* _To do_: Determine the number of lines in the following entries that hold the word "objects". Give only that number.

━━━━━ Data section ━━━━━

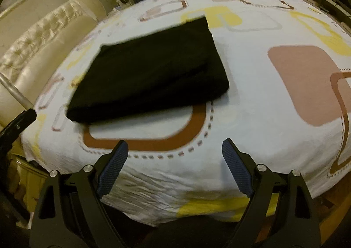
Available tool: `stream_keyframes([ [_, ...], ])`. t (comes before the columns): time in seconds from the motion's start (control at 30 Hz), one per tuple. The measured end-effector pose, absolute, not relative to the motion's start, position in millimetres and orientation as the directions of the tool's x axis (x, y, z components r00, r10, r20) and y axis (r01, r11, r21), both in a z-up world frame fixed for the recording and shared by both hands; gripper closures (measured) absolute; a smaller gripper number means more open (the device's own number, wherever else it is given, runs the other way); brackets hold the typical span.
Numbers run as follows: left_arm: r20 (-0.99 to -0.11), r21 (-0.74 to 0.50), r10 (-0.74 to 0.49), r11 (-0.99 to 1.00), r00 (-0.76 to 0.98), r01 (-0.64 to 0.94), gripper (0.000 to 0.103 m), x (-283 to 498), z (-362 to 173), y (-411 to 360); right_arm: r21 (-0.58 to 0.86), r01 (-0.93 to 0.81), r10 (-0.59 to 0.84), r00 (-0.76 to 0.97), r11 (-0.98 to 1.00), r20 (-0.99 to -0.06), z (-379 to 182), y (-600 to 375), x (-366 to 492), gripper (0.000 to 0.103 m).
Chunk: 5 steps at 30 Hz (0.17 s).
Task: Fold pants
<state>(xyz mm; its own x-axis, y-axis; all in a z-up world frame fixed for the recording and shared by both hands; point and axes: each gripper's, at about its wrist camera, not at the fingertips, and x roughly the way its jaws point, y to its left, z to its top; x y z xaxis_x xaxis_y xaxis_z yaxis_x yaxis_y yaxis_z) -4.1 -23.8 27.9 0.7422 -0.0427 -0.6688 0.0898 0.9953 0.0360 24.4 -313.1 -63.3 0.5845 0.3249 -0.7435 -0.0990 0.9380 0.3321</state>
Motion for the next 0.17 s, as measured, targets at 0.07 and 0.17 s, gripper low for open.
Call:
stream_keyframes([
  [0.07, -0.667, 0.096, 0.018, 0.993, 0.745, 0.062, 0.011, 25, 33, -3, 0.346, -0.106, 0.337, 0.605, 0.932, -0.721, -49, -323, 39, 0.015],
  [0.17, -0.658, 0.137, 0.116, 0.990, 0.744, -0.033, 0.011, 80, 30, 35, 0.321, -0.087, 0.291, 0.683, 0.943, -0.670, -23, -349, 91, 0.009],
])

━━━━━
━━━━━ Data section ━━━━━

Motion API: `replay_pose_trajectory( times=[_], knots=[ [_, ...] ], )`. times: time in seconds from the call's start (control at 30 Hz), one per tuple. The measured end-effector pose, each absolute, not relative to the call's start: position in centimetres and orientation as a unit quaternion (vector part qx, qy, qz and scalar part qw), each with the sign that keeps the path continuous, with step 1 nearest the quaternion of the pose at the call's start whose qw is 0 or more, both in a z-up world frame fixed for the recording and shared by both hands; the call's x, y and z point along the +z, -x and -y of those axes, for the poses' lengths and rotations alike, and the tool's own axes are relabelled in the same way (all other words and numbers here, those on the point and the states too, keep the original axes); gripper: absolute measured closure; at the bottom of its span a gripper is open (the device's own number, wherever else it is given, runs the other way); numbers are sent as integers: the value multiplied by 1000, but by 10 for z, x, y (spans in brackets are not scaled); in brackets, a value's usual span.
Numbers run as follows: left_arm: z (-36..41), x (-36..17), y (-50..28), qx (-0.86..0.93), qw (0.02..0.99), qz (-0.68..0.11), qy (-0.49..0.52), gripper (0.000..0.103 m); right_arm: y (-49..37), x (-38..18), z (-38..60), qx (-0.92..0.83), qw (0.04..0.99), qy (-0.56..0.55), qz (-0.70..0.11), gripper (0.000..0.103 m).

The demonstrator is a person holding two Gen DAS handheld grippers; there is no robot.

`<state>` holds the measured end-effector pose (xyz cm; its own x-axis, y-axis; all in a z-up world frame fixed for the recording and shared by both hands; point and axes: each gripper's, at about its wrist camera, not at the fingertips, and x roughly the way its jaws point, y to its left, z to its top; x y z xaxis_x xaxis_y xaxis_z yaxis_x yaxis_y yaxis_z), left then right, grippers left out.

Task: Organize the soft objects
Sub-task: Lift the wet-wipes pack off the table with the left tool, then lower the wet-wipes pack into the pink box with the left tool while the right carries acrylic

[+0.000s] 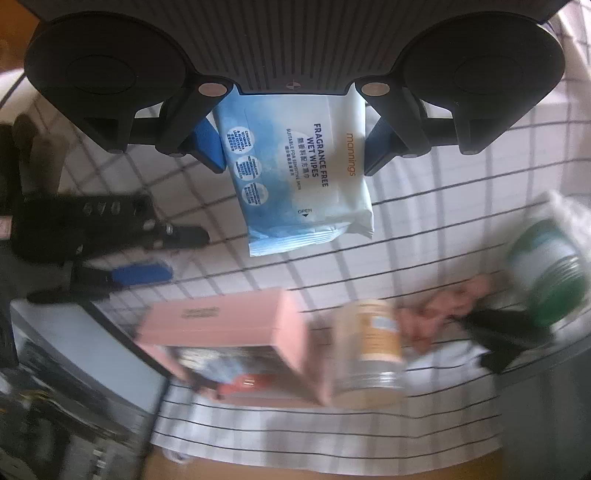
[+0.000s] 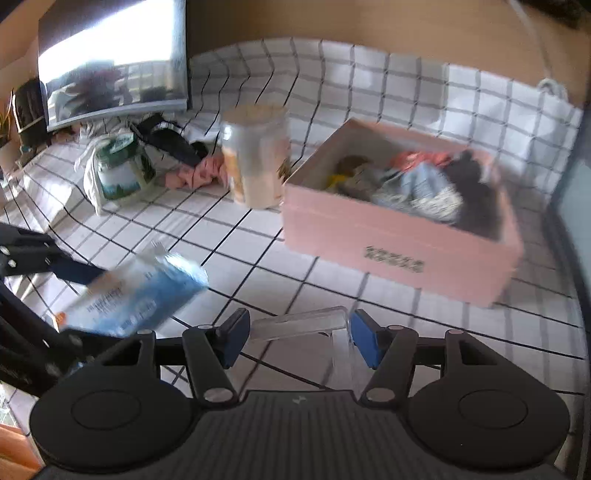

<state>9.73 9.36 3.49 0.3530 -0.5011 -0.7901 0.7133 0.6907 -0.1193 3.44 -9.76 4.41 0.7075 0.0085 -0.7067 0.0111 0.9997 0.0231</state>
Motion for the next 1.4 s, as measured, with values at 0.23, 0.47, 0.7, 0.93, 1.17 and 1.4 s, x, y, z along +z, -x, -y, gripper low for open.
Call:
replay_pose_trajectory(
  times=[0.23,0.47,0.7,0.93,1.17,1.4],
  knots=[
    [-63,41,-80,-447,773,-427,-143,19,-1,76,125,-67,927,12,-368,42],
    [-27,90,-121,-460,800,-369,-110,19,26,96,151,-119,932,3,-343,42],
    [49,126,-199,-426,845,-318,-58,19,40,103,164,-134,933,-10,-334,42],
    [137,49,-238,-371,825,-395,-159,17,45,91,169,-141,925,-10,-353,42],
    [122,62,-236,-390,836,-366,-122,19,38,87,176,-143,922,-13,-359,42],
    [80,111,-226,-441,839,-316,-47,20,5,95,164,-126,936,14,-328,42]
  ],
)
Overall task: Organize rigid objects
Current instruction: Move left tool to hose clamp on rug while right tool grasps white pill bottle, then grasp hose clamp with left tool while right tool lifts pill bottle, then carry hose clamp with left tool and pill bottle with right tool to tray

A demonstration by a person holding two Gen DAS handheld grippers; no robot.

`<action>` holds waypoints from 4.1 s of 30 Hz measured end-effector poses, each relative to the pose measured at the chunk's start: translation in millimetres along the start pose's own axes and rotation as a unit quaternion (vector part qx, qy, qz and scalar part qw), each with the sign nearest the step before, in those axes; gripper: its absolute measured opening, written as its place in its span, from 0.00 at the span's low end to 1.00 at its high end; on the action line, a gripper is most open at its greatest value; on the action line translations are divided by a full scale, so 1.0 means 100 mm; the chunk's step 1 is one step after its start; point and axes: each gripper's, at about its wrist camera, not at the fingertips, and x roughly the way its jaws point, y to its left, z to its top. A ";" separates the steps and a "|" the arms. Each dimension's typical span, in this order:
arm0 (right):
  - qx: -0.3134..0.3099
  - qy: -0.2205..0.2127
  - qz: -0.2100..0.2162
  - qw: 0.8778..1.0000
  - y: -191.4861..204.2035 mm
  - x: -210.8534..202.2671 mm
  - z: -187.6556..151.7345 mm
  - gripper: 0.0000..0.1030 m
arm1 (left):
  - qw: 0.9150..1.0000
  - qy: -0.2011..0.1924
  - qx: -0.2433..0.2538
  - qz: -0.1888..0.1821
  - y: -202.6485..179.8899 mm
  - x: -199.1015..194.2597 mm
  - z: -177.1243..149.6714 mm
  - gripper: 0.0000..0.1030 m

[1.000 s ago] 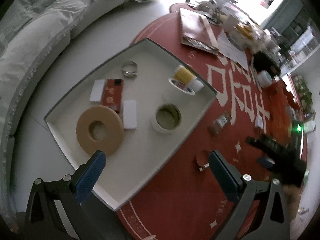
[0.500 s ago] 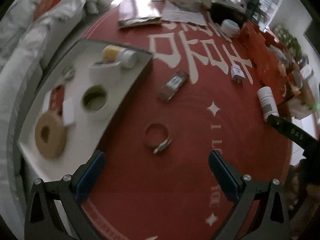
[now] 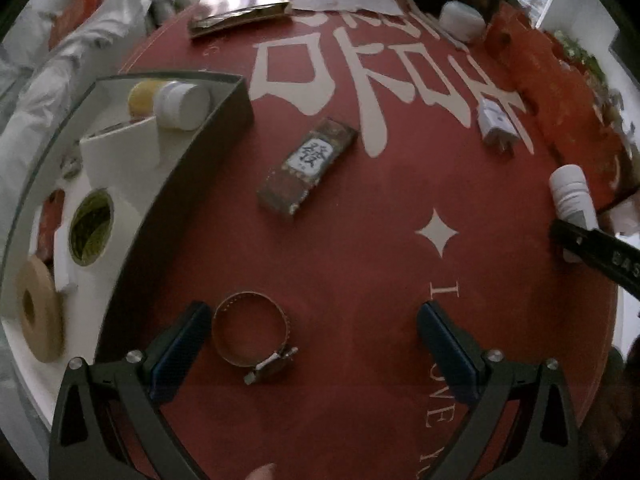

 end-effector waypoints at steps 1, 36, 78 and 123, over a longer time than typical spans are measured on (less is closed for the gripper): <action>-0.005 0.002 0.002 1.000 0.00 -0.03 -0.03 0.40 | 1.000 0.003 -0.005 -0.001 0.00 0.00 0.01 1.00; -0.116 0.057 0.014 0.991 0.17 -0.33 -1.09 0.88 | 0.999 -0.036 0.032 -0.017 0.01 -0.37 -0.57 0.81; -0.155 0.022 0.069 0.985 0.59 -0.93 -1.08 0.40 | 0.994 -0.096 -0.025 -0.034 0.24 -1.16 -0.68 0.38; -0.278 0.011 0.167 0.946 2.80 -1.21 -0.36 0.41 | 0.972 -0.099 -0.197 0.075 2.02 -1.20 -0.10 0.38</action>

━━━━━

* _Response for this exercise_: 2